> _Task details_:
Exactly repeat the full listing that follows.

> _Data to use_:
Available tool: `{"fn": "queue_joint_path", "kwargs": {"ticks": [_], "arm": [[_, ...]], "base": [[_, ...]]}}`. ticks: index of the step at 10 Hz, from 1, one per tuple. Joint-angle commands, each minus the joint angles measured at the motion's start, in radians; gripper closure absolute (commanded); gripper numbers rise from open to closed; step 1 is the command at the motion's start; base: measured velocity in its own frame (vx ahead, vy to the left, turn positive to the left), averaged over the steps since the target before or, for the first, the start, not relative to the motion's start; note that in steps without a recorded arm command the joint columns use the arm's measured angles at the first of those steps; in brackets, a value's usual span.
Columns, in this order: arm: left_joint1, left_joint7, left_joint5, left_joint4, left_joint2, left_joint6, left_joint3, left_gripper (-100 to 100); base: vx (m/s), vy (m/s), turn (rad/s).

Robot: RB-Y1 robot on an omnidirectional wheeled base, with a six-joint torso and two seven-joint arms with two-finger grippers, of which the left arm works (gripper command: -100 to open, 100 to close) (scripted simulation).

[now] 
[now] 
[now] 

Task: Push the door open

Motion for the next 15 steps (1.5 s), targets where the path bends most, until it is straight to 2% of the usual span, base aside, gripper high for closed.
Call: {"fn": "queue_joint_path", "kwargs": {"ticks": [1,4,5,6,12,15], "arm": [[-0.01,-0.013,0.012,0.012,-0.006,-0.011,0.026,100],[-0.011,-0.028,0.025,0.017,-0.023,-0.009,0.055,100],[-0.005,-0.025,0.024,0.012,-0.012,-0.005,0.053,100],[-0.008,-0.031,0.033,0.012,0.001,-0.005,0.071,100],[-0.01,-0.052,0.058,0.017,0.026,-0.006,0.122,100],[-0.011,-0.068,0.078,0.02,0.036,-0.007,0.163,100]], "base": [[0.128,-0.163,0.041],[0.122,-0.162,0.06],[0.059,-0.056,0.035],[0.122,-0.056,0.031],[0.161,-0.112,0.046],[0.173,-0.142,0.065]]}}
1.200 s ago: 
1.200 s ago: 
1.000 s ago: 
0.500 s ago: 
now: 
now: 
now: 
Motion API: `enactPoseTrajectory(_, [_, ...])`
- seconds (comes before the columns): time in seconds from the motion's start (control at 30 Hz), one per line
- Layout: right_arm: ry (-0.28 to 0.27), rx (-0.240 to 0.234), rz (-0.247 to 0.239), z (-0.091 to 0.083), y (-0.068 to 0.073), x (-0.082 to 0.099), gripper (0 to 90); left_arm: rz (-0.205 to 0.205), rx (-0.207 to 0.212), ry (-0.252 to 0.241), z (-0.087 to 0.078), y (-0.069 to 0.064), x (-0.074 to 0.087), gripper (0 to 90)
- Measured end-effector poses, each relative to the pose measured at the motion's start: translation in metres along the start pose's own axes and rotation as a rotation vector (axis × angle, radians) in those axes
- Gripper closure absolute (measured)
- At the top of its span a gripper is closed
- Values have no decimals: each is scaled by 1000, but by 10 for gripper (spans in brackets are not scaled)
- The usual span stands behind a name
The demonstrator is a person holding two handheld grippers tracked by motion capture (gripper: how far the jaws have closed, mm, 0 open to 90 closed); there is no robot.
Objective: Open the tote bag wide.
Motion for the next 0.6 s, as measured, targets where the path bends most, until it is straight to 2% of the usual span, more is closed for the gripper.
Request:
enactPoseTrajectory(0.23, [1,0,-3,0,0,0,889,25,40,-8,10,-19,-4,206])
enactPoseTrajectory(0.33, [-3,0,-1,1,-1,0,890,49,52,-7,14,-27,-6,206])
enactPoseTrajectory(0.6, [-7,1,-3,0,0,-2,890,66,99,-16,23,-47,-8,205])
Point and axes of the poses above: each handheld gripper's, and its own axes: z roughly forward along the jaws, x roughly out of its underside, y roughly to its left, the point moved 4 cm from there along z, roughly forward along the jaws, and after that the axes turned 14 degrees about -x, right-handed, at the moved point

> _Finished exercise_:
Available tool: `{"fn": "queue_joint_path", "kwargs": {"ticks": [_], "arm": [[_, ...]], "base": [[_, ...]]}}`. ticks: index of the step at 10 Hz, from 1, one per tuple. Joint-angle commands, each minus the joint angles measured at the motion's start, in radians; gripper closure absolute (commanded); gripper numbers rise from open to closed; step 1 is the command at the motion's start; base: measured velocity in its own frame (vx ahead, vy to the left, turn positive to the left), averaged over the steps since the target before or, for the first, the start, not relative to the motion's start; note that in steps without a recorded arm command the joint columns use the arm's measured angles at the first of those steps; in brackets, a value's usual span.
Columns, in this order: arm: left_joint1, left_joint7, left_joint5, left_joint4, left_joint2, left_joint6, left_joint3, left_gripper (-100 to 100); base: vx (m/s), vy (m/s), turn (rad/s).

Robot: RB-Y1 robot on an omnidirectional wheeled base, with a six-joint torso and two seven-joint arms with two-finger grippers, of which the left arm works (gripper command: -100 to open, 100 to close) (scripted simulation).

[now] 
[now] 
[now] 

Task: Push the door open

Motion for the next 15 steps (1.5 s), targets where the path bends most, until it is straight to 2% of the usual span, base aside, gripper high for closed.
Call: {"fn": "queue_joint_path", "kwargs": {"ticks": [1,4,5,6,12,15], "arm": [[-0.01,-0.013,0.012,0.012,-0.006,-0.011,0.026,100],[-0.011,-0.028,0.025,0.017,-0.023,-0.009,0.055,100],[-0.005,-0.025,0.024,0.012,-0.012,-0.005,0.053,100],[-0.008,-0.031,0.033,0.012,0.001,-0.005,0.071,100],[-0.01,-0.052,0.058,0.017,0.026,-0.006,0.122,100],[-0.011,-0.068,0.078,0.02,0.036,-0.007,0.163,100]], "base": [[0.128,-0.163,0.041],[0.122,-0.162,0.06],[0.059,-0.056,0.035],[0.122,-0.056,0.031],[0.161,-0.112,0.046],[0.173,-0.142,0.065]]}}
1.200 s ago: 
1.200 s ago: 
1.000 s ago: 
0.500 s ago: 
now: 
now: 
now: 
Motion API: `enactPoseTrajectory(_, [_, ...])`
- seconds (comes before the columns): time in seconds from the motion's start (control at 30 Hz), one per line
- Layout: right_arm: ry (-0.28 to 0.27), rx (-0.240 to 0.234), rz (-0.247 to 0.239), z (-0.091 to 0.083), y (-0.068 to 0.073), x (-0.082 to 0.099), gripper (0 to 90); left_arm: rz (-0.205 to 0.205), rx (-0.207 to 0.212), ry (-0.252 to 0.241), z (-0.087 to 0.078), y (-0.069 to 0.064), x (-0.074 to 0.087), gripper (0 to 90)
- Measured end-effector poses, each relative to the pose measured at the motion's start: translation in metres along the start pose's own axes and rotation as a rotation vector (axis × angle, radians) in those axes
- Gripper closure absolute (measured)
- At the top of its span a gripper is closed
- Values have no decimals: each is scaled by 1000, but by 10 for gripper (spans in brackets are not scaled)
- The usual span stands behind a name
The demonstrator is a person holding two handheld grippers tracked by motion capture (gripper: how far the jaws have closed, mm, 0 open to 90 closed); there is no robot.
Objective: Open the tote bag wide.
Motion for the next 0.6 s, as measured, targets where the path bends most, until it is straight to 2% of the usual span, more is closed for the gripper.
Request:
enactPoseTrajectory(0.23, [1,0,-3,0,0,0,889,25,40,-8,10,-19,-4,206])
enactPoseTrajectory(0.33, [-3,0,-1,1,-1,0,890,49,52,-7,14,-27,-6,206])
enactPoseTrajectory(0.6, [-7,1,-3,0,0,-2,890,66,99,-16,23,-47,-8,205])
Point and axes of the poses above: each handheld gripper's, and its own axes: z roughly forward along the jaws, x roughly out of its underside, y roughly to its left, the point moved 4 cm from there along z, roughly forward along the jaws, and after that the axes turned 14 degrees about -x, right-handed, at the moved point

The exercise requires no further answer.